▶ [What is required] Reproduce the listing that follows, line for line.

▶ [Data]
****************

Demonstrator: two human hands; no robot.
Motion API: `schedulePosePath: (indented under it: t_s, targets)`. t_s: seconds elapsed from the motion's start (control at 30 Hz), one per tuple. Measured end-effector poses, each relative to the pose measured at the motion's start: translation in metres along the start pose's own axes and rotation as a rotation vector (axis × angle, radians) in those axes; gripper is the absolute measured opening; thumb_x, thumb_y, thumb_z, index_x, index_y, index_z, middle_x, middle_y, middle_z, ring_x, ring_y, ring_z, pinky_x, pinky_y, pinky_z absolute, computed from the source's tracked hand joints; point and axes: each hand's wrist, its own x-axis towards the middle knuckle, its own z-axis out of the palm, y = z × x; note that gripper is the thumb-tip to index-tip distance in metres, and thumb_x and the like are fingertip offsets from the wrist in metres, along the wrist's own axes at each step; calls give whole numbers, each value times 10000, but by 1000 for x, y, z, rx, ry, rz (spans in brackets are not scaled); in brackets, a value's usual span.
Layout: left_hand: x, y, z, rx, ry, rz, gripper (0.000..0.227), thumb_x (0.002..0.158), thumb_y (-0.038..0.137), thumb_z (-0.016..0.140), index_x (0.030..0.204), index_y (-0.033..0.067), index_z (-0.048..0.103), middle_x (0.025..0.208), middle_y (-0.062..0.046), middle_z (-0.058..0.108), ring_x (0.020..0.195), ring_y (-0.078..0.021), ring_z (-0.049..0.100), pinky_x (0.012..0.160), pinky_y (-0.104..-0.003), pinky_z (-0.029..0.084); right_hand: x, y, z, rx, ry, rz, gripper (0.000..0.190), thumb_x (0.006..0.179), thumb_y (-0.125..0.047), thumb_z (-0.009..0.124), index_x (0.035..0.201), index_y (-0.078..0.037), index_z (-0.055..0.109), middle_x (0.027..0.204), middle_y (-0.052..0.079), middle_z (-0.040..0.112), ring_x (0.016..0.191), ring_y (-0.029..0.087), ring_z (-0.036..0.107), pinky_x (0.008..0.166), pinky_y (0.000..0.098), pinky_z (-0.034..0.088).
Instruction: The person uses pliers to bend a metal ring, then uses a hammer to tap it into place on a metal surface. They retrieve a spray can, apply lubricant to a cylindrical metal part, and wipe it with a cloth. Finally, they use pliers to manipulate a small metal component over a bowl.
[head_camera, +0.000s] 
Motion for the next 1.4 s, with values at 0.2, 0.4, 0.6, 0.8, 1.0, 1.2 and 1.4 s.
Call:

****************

▶ [Task output]
Demonstrator: two human hands; no robot.
Motion API: `schedulePosePath: (indented under it: t_s, targets)`. t_s: seconds elapsed from the motion's start (control at 30 Hz), one per tuple. Measured end-effector poses, each relative to the pose measured at the motion's start: translation in metres along the start pose's own axes and rotation as a rotation vector (axis × angle, radians) in those axes; gripper is the absolute measured opening; thumb_x, thumb_y, thumb_z, index_x, index_y, index_z, middle_x, middle_y, middle_z, ring_x, ring_y, ring_z, pinky_x, pinky_y, pinky_z absolute, computed from the source's tracked hand joints; point and axes: each hand's wrist, its own x-axis towards the middle knuckle, its own z-axis out of the palm, y = z × x; note that gripper is the thumb-tip to index-tip distance in metres, and thumb_x and the like are fingertip offsets from the wrist in metres, along the wrist's own axes at each step; calls give whole numbers, each value times 10000, but by 1000 for x, y, z, rx, ry, rz (spans in brackets are not scaled); in brackets, a value's usual span.
Layout: left_hand: x, y, z, rx, ry, rz, gripper (0.000..0.227), thumb_x (0.002..0.158), thumb_y (-0.038..0.137), thumb_z (-0.016..0.140), index_x (0.030..0.204), index_y (-0.033..0.067), index_z (-0.048..0.103), middle_x (0.025..0.208), middle_y (-0.062..0.046), middle_z (-0.058..0.108), ring_x (0.020..0.195), ring_y (-0.078..0.021), ring_z (-0.049..0.100), pinky_x (0.012..0.160), pinky_y (-0.104..-0.003), pinky_z (-0.029..0.084); right_hand: x, y, z, rx, ry, rz, gripper (0.000..0.190), thumb_x (0.006..0.179), thumb_y (-0.125..0.047), thumb_z (-0.009..0.124), index_x (0.035..0.201), index_y (-0.078..0.037), index_z (-0.055..0.109), middle_x (0.027..0.204), middle_y (-0.052..0.079), middle_z (-0.040..0.112), ring_x (0.016..0.191), ring_y (-0.029..0.087), ring_z (-0.036..0.107), pinky_x (0.008..0.166), pinky_y (0.000..0.098), pinky_z (-0.034..0.088).
Instruction: The person uses pliers to bend a metal ring, then uses a hammer to tap it into place on a metal surface. They retrieve a spray can, apply lubricant to a cylindrical metal part, and wipe it with a cloth. Finally, they use pliers to manipulate a small metal component over a bowl.
[head_camera, +0.000s] 
Motion for the next 1.4 s, with values at 0.2, 0.4, 0.6, 0.8, 1.0, 1.2 and 1.4 s.
Call:

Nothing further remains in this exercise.